DHA Levels in Older Adults May Predict Dementia Risk

Those in highest quartile may have reduced risk of dementia and Alzheimer disease

TUESDAY, Nov. 21 (HealthDay News) -- Older adults with high plasma levels of docosahexaenoic acid, or DHA, may have a significantly lower risk of developing dementia and Alzheimer disease, according to a study in the November issue of the Archives of Neurology.

Ernst J. Schaefer, M.D., of the Jean Mayer U.S. Department of Agriculture Human Nutrition Research Center on Aging at Tufts University in Boston, and colleagues studied 899 participants in the Framingham Heart Study with an average age of 76 who were dementia-free at baseline.
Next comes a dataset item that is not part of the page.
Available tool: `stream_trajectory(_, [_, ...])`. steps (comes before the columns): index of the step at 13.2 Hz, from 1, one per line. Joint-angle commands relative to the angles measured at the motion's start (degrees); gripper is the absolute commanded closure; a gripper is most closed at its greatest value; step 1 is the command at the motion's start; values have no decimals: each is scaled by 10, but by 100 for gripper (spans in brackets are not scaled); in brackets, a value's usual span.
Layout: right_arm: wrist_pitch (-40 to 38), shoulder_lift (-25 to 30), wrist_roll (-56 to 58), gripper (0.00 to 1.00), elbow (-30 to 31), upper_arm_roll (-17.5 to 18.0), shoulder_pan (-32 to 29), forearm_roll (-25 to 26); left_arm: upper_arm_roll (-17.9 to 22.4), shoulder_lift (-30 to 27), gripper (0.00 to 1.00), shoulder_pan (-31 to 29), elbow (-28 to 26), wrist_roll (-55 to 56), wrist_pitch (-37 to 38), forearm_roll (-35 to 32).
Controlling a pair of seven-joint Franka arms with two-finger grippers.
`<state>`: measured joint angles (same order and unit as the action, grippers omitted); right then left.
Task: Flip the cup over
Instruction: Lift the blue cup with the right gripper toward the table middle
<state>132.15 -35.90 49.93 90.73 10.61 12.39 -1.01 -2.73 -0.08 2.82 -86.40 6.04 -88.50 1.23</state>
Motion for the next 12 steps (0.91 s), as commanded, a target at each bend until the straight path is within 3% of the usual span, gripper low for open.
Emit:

After nine years, 99 subjects developed dementia, including 71 with Alzheimer disease. The researchers found that subjects with top-quartile DHA plasma levels had a 47 percent lower risk of developing dementia and a 39 percent lower risk of developing Alzheimer disease than subjects in the lower three quartiles. Top-quartile subjects reported that they consumed an average of three fish servings per week while the other subjects ate significantly less fish.

"There is a strong biological basis for the association of DHA and neuroprotection. Lipids are the primary structural component of the adult brain, making up 50 percent to 60 percent of the brain dry weight," states the author of an accompanying editorial. "The DHA is most concentrated in neurons of the cerebral cortex, synaptosomes, and the mitochondria -- areas of the brain with the highest metabolic activity."